_ASSIGNMENT:_ The required output is the line containing "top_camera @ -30" followed by every line after it to the end of the listing, each written out exactly.

_RECORDED INFORMATION:_
+ + + + +
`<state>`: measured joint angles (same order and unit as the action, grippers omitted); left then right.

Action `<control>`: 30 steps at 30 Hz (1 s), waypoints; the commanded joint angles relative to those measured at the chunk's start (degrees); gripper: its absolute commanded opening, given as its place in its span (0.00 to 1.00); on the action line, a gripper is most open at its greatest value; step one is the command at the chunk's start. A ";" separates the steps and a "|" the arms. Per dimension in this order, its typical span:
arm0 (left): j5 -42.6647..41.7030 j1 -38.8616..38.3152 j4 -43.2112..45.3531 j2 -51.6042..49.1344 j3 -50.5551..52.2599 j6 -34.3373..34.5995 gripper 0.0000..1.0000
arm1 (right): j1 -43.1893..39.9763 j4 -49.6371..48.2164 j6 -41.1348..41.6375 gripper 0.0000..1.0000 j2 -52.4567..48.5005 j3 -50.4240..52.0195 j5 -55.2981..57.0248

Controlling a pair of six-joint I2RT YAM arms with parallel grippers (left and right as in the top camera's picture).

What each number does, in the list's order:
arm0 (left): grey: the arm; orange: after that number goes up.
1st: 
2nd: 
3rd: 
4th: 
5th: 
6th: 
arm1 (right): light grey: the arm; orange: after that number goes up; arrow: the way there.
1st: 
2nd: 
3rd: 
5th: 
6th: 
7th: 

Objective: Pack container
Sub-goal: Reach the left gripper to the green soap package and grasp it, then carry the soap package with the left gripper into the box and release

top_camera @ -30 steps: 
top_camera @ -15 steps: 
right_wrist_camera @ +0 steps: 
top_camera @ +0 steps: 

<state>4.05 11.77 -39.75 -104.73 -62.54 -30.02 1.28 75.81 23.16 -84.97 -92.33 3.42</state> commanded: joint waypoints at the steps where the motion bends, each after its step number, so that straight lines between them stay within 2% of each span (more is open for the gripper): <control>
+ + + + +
_WRITTEN REPLY:_
top_camera @ -30 steps: 
top_camera @ -15 steps: 
right_wrist_camera @ +0 steps: 
top_camera @ +0 steps: 

<state>4.05 11.77 -39.75 -104.73 -62.54 -30.02 1.28 75.81 23.16 -84.97 -92.33 3.42</state> commanded: joint waypoints at the steps where the motion bends, each after its step number, so that straight lines between them stay within 2% of each span (more is open for the gripper): <control>

The exercise is complete.